Wedding

Receptions may be big or small, lavish or casual. But regardless of their size or style, receptions all share a common element: they require that couples establish at least a basic seating arrangement for guests. Even though assigned seating isn't mandatory, selecting seats for a sit-down dinner makes things simpler and reduces confusion. Some reception venues may even require assigned seating so that catering staff can service tables accordingly. Seating guests can be tricky, but employing a few strategies can make the process go quickly and smoothly.

A seating chart, whether it's venue-specific or one couples make themselves, is essential. If you are using a self-made chart, chat with the venue about the shape of tables, how many guests each table can seat and the location of tables around the space.

When making the chart, start with the wedding party and move out from there. Couples can ease themselves into the task of seating by doing the easy tables first. The primary one is the wedding party table. This traditionally can be a dais or a sweetheart table flanked by the wedding party. According to Martha Stewart Weddings, the table should be centrally located and the wedding couple should sit in the middle. A male-female pattern follows on either side of the couple, consisting of the ushers, bridesmaids, best man and maid of honor. If much of the wedding party is already married, couples may opt to have the wedding party sit with their spouses instead of at the dais.

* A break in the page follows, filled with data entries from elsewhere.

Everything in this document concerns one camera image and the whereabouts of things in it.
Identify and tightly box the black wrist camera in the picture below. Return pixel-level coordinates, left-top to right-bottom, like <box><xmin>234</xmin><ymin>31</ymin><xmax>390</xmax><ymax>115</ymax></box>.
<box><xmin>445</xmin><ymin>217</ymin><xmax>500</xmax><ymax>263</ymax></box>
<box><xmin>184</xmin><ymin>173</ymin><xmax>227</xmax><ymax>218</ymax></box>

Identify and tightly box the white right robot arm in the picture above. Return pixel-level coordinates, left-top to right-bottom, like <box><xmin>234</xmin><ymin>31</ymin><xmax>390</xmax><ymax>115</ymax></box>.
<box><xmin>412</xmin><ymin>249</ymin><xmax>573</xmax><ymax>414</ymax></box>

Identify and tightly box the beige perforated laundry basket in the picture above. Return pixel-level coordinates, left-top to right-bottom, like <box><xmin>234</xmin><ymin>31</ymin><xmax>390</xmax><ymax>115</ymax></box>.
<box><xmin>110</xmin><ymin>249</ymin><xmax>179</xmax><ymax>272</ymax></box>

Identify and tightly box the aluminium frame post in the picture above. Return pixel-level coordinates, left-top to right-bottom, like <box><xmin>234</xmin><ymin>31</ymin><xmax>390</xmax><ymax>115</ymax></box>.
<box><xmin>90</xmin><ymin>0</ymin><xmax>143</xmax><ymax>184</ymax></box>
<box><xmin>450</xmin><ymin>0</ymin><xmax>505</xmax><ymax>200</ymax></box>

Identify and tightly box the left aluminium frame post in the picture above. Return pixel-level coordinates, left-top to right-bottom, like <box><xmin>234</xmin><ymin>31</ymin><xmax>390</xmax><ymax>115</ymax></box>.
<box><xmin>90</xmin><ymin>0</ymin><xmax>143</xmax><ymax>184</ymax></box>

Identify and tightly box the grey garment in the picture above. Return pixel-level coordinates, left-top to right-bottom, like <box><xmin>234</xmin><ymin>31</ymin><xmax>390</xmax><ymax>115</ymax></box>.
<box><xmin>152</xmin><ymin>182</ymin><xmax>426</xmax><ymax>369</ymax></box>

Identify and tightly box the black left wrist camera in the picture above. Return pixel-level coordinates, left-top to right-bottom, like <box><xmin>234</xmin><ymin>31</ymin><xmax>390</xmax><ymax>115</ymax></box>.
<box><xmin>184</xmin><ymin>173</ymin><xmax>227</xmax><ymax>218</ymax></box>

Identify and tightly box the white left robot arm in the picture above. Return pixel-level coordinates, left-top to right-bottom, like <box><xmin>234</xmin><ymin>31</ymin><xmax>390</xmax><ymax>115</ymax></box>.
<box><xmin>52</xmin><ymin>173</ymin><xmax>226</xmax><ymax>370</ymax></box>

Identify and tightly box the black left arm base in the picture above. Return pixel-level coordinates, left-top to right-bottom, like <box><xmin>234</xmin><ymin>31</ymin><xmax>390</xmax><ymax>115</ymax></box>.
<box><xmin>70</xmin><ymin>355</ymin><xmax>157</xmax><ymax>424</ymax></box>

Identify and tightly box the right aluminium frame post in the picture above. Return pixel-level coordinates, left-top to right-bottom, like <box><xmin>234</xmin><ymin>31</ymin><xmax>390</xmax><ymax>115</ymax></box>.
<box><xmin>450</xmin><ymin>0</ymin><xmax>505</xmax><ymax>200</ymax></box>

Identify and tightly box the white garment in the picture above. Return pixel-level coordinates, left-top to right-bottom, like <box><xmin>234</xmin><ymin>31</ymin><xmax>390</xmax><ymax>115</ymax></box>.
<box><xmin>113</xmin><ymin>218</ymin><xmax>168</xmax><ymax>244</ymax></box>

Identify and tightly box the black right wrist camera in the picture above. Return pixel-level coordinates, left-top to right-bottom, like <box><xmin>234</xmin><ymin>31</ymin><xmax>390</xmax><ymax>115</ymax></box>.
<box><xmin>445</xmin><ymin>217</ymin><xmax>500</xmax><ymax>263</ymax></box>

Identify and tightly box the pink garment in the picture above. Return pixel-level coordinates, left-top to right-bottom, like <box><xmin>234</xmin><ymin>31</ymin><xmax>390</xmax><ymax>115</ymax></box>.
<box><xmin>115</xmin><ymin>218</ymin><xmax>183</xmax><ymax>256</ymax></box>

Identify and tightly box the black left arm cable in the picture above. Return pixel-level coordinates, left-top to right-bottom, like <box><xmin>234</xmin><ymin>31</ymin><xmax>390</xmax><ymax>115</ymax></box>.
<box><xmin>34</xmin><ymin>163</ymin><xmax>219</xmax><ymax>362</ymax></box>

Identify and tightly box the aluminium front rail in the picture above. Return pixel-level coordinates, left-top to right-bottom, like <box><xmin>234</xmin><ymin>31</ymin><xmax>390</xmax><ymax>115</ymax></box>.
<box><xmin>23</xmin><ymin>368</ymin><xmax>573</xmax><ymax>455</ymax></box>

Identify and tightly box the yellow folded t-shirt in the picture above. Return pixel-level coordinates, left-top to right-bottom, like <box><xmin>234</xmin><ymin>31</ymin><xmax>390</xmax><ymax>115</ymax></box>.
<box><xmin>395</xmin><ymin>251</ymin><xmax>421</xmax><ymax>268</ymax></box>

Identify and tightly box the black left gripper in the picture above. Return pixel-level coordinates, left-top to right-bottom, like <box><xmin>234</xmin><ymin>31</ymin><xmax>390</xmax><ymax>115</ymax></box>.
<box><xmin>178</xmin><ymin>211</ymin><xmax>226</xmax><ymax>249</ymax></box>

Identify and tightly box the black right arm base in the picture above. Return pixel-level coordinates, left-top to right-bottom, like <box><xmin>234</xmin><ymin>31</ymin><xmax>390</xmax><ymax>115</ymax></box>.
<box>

Tables for parents, grandparents and immediate family members of the bride and groom also are high priority. Both families can be combined at one table, or they can be separated into two tables. These tables should be the closest to the bride and groom.

Be sure to consider mobility issues. Elderly guests may want to be away from the band, deejay or speakers. Guests in wheelchairs may need an accessible seat near the exit. Likewise, place guests who tend to be the life of the party close to the dance floor to encourage others to join in.

When all else fails – get some help. Enlist the help of parents to seat their friends and extended family members. Parents will generally know best who gets along and who should be separated. There are a variety of apps available for the task and mock ups of seating charts are readily available online. Once set, be sure to create place cards or a central seating chart so guests can easily find their seat.